Wild Cherry premiered on Saturday, November 15, 2025, on BBC One in the UK, with all six episodes immediately available to stream on BBC iPlayer. The series is a provocative thriller set in the ultra-wealthy, fictional gated community of Richford Lake. It explores the fracturing friendship between two mothers, Juliet (Eve Best) and Lorna (Carmen Ejogo), after their teenage daughters are implicated in a shocking scandal involving a secret social media app at their elite private school, shining a light on mother-daughter relationships, privilege, and the dark side of digital life.
Credits
Title: Wild Cherry
Distributor: BBC One, BBC iPlayer
Release date: Saturday, November 15, 2025
Rating: TV-MA
Running time: 6 episodes (Approx. 60 minutes each)
Director: Toby MacDonald
Writers: Nicôle Lecky
Producers and Executive Producers: Ado Yoshizaki Cassuto (Producer), Nicôle Lecky, Elizabeth Kilgarriff, Craig Holleworth, Lisa Walters (Executive Producers)

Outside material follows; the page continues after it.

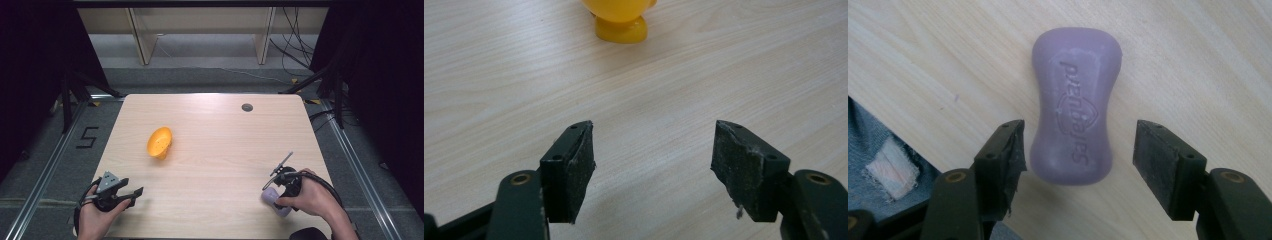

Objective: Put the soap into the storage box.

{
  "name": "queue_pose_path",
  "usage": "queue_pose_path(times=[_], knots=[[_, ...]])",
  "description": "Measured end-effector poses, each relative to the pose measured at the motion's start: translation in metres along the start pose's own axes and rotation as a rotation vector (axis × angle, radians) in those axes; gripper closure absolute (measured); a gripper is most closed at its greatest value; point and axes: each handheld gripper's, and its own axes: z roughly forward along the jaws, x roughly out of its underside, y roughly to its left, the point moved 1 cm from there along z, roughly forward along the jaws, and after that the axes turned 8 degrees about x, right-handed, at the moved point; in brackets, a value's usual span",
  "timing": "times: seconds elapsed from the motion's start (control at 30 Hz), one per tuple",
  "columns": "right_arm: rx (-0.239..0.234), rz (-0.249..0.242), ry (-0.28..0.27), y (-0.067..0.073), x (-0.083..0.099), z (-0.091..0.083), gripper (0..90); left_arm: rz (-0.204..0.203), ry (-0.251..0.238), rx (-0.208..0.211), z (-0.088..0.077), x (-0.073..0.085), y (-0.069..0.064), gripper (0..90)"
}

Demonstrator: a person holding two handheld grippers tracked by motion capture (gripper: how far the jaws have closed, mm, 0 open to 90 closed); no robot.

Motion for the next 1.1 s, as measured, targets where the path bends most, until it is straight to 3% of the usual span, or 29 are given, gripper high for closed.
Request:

Cast: Eve Best, Carmen Ejogo, Amelia May, Imogen Faires, Nicôle Lecky, Sophie Winkleman, Daniel Lapaine, Hayat Kamille, Isabelle Allen, James Murray, Jason York, Katarina Čas, Nathaniel Martello-White, Sonita Henry, Tara Webb, Will Bagnall, Hugh Quarshie, Catriona Chandler
The Review
Wild Cherry
Wild Cherry successfully uses its glossy thriller framework to explore the dark consequences of extreme wealth and digital scrutiny. The series is highly entertaining, leveraging strong performances, particularly from Eve Best and Carmen Ejogo, to anchor its soapy drama. While it offers a sharp critique of parental denial and social media toxicity, its focus remains on delivering escapist, high-stakes mystery. It's a compelling piece of television that capitalizes on current trends, confirming its status as bingeable, modern critique.
PROS
- Excellent anchoring by Eve Best and Carmen Ejogo.
- High-gloss visuals and fashion that enhance the "eat-the-rich" theme.
- Engages effectively with issues of social media toxicity and parental hypocrisy.
- The flash-forward structure and central mystery keep the pacing tight and addictive.
- Applies the big-budget, prestige thriller format to a unique Surrey setting.
CONS
- Follows familiar genre formulas (wealthy people with secrets) without wholly reinventing the wheel.
- The serious social commentary is sometimes overshadowed by the high-stakes soap opera elements.
- The blend of deep critique and high-camp glamour may feel uneven for some viewers.